然而,如果仍然有服务在chroot里运行,将会出现这样的错误提示:

root@rootfs-box:~ umount kali-$architecture/proc 
root@rootfs-box:~ umount kali-$architecture/dev/pts 
root@rootfs-box:~ umount kali-$architecture/dev/
umount: kali-armhf/dev: device is busy. (In some cases useful info about processes that use the device is found by lsof(8) or fuser(1)) root@rootfs-box:~

如果出现这种情况,请用如下命令检查哪个文件/服务锁住了chroot:

root@rootfs-box:~/arm-stuff/rootfs:~ lsof |grep kali-armhf
...
dbus-daem 4419 messagebus mem REG 8,1 236108 15734602 dbus-daemon 
dbus-daem 4419 messagebus mem REG 8,1 93472 17705250 ld-2.13.so ... 
dbus-daem 4419 messagebus mem REG 8,1 100447 17705251 libpthread-2.13.so 
dbus-daem 4419 messagebus mem REG 8,1 22540 17705240 librt-2.13.so 
dbus-daem 4419 messagebus mem REG 8,1 893044 17705232 libc-2.13.so ...

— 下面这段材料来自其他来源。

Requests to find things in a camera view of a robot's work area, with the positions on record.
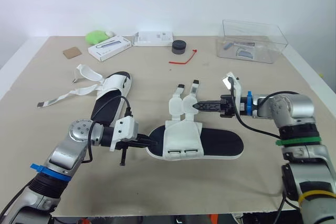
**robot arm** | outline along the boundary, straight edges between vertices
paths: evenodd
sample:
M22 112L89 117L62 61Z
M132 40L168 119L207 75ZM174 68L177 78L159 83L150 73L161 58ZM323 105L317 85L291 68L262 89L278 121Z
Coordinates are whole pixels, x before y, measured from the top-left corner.
M238 81L229 73L223 82L232 90ZM217 111L226 118L249 115L273 119L280 136L269 135L279 138L276 144L282 146L283 157L289 162L282 166L287 197L298 201L305 224L336 223L336 173L327 147L321 144L311 100L288 91L274 95L252 95L249 91L240 97L240 86L235 90L235 101L233 95L221 95L220 101L199 102L194 108Z
M61 194L79 166L85 163L88 146L101 145L110 147L112 151L123 150L120 165L124 165L128 147L147 147L152 144L153 141L147 136L138 134L138 123L131 116L117 120L115 128L88 119L74 121L65 139L44 165L31 165L38 173L19 193L2 223L53 223L50 213L57 207Z

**white strap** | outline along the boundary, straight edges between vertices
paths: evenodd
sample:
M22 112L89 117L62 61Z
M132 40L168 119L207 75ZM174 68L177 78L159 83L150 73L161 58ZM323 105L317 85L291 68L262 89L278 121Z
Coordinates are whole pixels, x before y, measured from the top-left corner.
M82 78L88 79L90 81L97 81L99 82L99 84L95 84L95 85L92 85L86 88L71 90L67 94L61 95L60 97L56 99L52 99L52 100L45 101L45 102L39 102L37 104L37 107L43 108L43 107L52 105L60 100L63 100L69 95L72 95L72 94L86 95L86 94L93 92L94 90L98 90L97 99L99 99L100 97L102 97L104 94L106 94L109 91L117 90L117 89L122 90L123 85L125 81L127 80L126 76L122 76L120 74L114 74L110 76L109 78L104 79L101 74L94 72L87 65L80 64L75 69L75 79L72 82L75 83L79 79L82 79Z
M83 78L100 83L103 83L105 80L101 74L94 72L89 66L79 64L75 69L75 79L72 82L75 83Z
M197 103L196 94L198 91L198 80L194 80L190 94L183 99L183 112L185 113L185 119L188 121L194 120L194 115L198 114L198 110L193 107Z
M169 100L169 114L172 115L173 121L180 121L183 114L182 99L180 95L184 91L184 85L179 84L173 97Z
M71 94L86 95L86 94L91 93L94 90L99 90L100 87L101 86L99 84L95 84L95 85L89 86L87 88L80 88L80 89L71 90L69 93L61 95L60 97L58 97L56 99L52 99L52 100L49 100L49 101L46 101L46 102L39 102L37 104L37 107L38 108L42 108L42 107L46 107L46 106L52 105L52 104L54 104L54 103L56 103L56 102L58 102L60 100L63 100L64 98L68 97Z
M163 158L172 161L204 156L200 138L201 131L202 123L187 120L175 122L166 127L163 141Z

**green sponge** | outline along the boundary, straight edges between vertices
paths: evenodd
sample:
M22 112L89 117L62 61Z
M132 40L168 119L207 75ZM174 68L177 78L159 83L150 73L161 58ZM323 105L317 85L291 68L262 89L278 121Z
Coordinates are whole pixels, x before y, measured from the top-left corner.
M113 37L112 32L104 32L104 31L92 31L85 36L85 40L87 43L91 45L98 44L104 40L107 40L108 38Z

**slipper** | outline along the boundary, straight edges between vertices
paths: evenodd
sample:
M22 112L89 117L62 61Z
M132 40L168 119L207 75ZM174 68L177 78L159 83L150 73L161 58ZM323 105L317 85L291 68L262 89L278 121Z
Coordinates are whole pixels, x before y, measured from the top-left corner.
M86 88L71 90L67 94L61 95L56 99L52 99L46 102L39 102L37 107L43 108L50 106L73 94L86 95L97 90L96 103L93 108L91 119L97 121L100 124L103 124L104 126L113 126L115 121L119 119L120 111L124 104L124 99L111 99L118 95L122 95L124 97L127 96L132 85L132 78L130 74L121 71L104 78L101 74L96 73L88 66L80 64L75 69L75 79L72 82L75 83L82 78L98 83Z
M198 110L196 93L199 81L194 80L190 94L183 100L180 95L184 85L179 84L169 101L172 120L166 121L150 134L157 142L149 146L147 152L155 158L169 161L183 159L236 159L241 156L244 145L240 137L225 130L202 128L202 123L194 122Z
M164 130L165 125L162 125L149 135L149 138L157 144L148 147L147 152L157 159L164 159L162 155ZM244 150L241 138L236 133L226 130L202 128L201 143L203 159L236 159Z

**red cable tie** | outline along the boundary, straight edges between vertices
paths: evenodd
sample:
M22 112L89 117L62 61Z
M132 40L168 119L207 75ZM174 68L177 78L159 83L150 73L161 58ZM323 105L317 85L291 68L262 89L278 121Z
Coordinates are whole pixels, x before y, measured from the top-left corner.
M197 53L197 49L193 49L193 54L191 55L191 57L189 58L189 60L187 60L186 62L169 61L169 63L170 64L180 64L180 65L187 64L194 57L195 53Z

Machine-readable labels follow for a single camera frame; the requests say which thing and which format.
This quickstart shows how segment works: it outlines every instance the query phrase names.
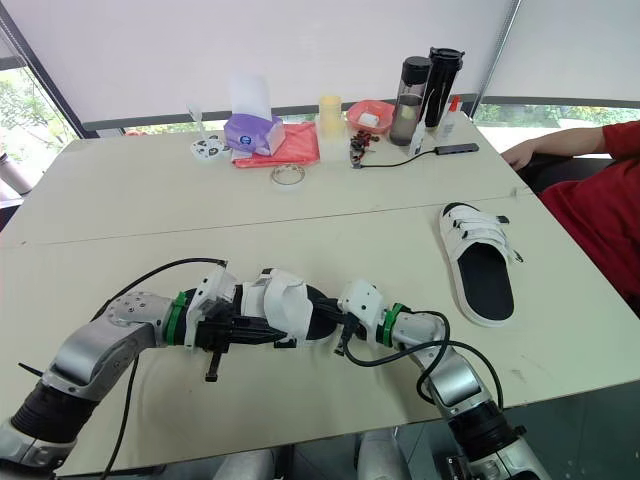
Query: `pink bowl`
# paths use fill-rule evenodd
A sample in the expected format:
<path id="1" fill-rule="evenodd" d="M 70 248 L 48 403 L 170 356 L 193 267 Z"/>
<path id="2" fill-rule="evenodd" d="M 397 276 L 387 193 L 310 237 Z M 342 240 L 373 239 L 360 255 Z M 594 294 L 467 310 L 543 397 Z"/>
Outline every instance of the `pink bowl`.
<path id="1" fill-rule="evenodd" d="M 351 125 L 351 127 L 355 128 L 356 130 L 364 130 L 371 133 L 384 133 L 391 126 L 394 108 L 395 107 L 393 105 L 381 102 L 379 100 L 362 100 L 361 102 L 353 105 L 347 111 L 347 120 L 349 121 L 349 125 Z M 371 113 L 373 115 L 377 115 L 379 118 L 378 126 L 369 127 L 367 125 L 358 123 L 358 119 L 363 113 Z"/>

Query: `bottle cap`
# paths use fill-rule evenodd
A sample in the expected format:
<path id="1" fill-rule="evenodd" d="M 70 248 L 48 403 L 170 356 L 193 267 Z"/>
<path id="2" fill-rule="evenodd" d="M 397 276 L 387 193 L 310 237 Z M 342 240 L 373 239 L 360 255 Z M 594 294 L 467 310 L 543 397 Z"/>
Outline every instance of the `bottle cap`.
<path id="1" fill-rule="evenodd" d="M 402 62 L 402 81 L 406 85 L 419 85 L 427 82 L 431 62 L 426 57 L 409 57 Z"/>
<path id="2" fill-rule="evenodd" d="M 454 50 L 453 48 L 435 48 L 431 47 L 429 59 L 434 63 L 444 64 L 449 67 L 455 67 L 456 70 L 462 68 L 462 56 L 464 52 Z"/>
<path id="3" fill-rule="evenodd" d="M 451 101 L 451 105 L 449 106 L 449 111 L 450 112 L 457 112 L 459 103 L 460 103 L 460 96 L 455 95 L 453 97 L 453 100 Z"/>

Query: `green ring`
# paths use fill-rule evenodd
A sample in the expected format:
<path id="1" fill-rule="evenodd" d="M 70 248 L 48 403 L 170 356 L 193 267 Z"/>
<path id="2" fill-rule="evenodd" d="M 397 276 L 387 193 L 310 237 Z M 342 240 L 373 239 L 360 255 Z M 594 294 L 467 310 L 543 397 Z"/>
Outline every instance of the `green ring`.
<path id="1" fill-rule="evenodd" d="M 387 347 L 393 347 L 393 342 L 391 341 L 391 331 L 393 330 L 393 326 L 396 323 L 396 319 L 398 317 L 398 314 L 402 310 L 402 307 L 404 307 L 404 305 L 402 305 L 401 303 L 396 303 L 391 310 L 387 311 L 384 317 L 382 344 L 386 345 Z"/>
<path id="2" fill-rule="evenodd" d="M 176 299 L 173 301 L 173 308 L 169 315 L 169 321 L 167 322 L 167 343 L 169 345 L 175 345 L 176 327 L 178 326 L 178 319 L 182 308 L 187 304 L 187 294 L 180 292 Z"/>

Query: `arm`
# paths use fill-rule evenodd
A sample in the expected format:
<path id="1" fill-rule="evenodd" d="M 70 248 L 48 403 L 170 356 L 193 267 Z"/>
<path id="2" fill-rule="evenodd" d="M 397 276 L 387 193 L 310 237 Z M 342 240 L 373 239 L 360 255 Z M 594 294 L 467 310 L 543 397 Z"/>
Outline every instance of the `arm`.
<path id="1" fill-rule="evenodd" d="M 520 170 L 534 153 L 547 153 L 563 157 L 607 153 L 602 128 L 572 128 L 526 140 L 502 153 L 514 170 Z"/>

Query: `window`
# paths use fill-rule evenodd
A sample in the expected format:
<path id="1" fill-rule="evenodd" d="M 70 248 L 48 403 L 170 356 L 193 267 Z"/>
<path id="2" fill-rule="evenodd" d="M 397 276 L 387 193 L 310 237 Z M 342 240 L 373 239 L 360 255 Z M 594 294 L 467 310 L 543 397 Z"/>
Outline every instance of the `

从输出信息我们看到dbus守护进程仍在chroot环境里运行.在继续之前,我们需要在chroot环境里停止它.如果你已经成功umount了proc或dev,请用之前给出的命令重新挂载他们,chroot到rootfs里,然后停止dbus服务(或别的可能需要停止的服务):

# mount -t proc proc kali-$architecture/proc 
# mount -o bind /dev/ kali-$architecture/dev/pts
LANG=C chroot kali-$architecture /etc/init.d/dbus stop exit

一旦释放了所有的服务和被锁文件,你就可以umount proc和dev了:

root@rootfs-box:~/arm-stuff/rootfs~ umount kali-$architecture/proc 
root@rootfs-box:~/arm-stuff/rootfs~ umount kali-$architecture/dev/pts 
root@rootfs-box:~/arm-stuff/rootfs~ umount kali-$architecture/dev/ 
root@rootfs-box:~/arm-stuff/rootfs~

清理

最后我们运行在chroot里的清理脚本释放缓存文件占用的空间,还有需要的清理工作:

cat << EOF > kali-$architecture/cleanup 
#!/bin/bash rm -rf /root/.bash_history 
apt-get update apt-get clean 
rm -f cleanup 
EOF

chmod +x kali-$architecture/cleanup 
LANG=C chroot kali-$architecture /cleanup
/etc/init.d/dbus stop
umount kali-$architecture/proc 
umount kali-$architecture/dev/pts 
umount kali-$architecture/dev/
cd ..

恭喜！你定制的Kali ARM rootfs就在kali-$architecture目录里.你可以为往后的工作打包这个目录,或复制到一个镜像文件.